Send back the data below exactly. Drop every picture.
====== GIVEN MATERIAL
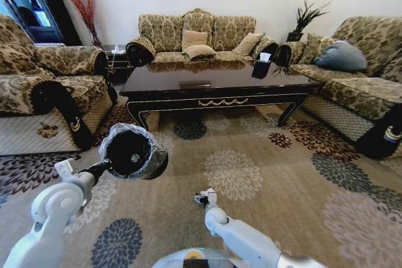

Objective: Move to the front of the table and pick up the trash from the floor, then place it into the trash bin.

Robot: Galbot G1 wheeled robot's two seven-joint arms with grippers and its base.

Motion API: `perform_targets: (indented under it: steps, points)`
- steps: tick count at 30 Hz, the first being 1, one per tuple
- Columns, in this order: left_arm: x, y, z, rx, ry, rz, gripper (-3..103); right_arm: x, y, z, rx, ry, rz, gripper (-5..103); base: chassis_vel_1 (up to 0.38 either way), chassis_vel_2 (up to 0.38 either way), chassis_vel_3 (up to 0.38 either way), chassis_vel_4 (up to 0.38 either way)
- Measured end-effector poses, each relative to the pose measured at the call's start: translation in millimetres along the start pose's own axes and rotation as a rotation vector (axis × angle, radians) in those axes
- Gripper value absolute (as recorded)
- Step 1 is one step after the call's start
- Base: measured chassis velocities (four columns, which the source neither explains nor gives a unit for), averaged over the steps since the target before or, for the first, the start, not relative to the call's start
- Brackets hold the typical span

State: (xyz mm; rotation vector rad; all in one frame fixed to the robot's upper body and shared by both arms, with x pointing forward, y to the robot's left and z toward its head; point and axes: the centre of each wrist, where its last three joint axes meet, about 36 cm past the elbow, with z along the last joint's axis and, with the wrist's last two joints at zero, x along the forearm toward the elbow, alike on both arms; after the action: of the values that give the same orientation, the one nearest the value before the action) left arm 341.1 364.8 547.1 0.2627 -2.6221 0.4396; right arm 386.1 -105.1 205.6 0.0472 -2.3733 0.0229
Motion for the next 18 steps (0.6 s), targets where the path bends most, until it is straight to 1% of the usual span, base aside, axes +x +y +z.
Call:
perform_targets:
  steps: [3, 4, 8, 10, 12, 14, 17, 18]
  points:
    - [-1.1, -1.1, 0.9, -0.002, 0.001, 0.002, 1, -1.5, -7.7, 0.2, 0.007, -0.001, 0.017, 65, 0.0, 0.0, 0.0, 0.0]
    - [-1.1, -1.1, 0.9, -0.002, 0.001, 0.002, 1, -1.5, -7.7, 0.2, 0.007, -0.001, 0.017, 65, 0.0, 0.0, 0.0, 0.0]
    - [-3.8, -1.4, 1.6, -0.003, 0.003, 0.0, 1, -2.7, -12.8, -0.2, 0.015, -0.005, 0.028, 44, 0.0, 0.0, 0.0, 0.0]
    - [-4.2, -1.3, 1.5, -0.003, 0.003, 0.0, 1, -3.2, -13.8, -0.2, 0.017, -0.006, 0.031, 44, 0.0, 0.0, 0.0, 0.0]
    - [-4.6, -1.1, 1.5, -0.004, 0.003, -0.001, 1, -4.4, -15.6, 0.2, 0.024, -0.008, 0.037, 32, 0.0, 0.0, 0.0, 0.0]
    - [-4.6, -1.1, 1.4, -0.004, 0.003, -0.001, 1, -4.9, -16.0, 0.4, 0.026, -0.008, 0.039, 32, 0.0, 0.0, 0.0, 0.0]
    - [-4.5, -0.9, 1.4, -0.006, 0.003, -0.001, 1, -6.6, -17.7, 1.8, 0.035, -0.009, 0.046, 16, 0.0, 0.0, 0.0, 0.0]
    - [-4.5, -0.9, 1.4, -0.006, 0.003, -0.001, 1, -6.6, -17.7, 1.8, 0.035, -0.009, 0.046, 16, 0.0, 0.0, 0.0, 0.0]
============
__OUTPUT OF THE TASK__.
Objective: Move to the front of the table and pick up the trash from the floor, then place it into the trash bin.

Robot: Galbot G1 wheeled robot's two seven-joint arms with grippers and its base.

Motion API: `perform_targets: (indented under it: steps, points)`
- steps: tick count at 30 Hz, the first being 1, one per tuple
- Columns, in this order: left_arm: x, y, z, rx, ry, rz, gripper (-3..103); right_arm: x, y, z, rx, ry, rz, gripper (-5..103); base: chassis_vel_1 (up to 0.38 either way), chassis_vel_2 (up to 0.38 either way), chassis_vel_3 (up to 0.38 either way), chassis_vel_4 (up to 0.38 either way)
- Measured end-effector poses, each relative to the pose measured at the call's start: translation in millimetres along the start pose's own axes and rotation as a rotation vector (axis × angle, radians) in those axes
- Gripper value absolute (as recorded)
- Step 1 is one step after the call's start
- Base: measured chassis velocities (four columns, which the source neither explains nor gives a unit for), averaged over the steps since the target before or, for the first, the start, not relative to the call's start
- Brackets hold the typical span

State: (xyz mm; rotation vector rad; all in one frame fixed to the robot's upper body and shared by both arms, with x pointing forward, y to the robot's left and z toward its head; point and axes: the centre of each wrist, where its last three joint axes meet, about 36 cm past the elbow, with z along the last joint's axis and, with the wrist's last two joints at zero, x along the forearm toward the elbow, alike on both arms; after the action: of the values that give the same orientation, the one nearest the value before the action) left arm 341.1 364.8 547.1 0.2627 -2.6221 0.4396; right arm 386.1 -105.1 205.6 0.0472 -2.3733 0.0229
Motion for the next 18 steps (0.6 s), targets where the path bends most, until it is straight to 1% of the usual span, base aside, axes +x +y +z.
Call:
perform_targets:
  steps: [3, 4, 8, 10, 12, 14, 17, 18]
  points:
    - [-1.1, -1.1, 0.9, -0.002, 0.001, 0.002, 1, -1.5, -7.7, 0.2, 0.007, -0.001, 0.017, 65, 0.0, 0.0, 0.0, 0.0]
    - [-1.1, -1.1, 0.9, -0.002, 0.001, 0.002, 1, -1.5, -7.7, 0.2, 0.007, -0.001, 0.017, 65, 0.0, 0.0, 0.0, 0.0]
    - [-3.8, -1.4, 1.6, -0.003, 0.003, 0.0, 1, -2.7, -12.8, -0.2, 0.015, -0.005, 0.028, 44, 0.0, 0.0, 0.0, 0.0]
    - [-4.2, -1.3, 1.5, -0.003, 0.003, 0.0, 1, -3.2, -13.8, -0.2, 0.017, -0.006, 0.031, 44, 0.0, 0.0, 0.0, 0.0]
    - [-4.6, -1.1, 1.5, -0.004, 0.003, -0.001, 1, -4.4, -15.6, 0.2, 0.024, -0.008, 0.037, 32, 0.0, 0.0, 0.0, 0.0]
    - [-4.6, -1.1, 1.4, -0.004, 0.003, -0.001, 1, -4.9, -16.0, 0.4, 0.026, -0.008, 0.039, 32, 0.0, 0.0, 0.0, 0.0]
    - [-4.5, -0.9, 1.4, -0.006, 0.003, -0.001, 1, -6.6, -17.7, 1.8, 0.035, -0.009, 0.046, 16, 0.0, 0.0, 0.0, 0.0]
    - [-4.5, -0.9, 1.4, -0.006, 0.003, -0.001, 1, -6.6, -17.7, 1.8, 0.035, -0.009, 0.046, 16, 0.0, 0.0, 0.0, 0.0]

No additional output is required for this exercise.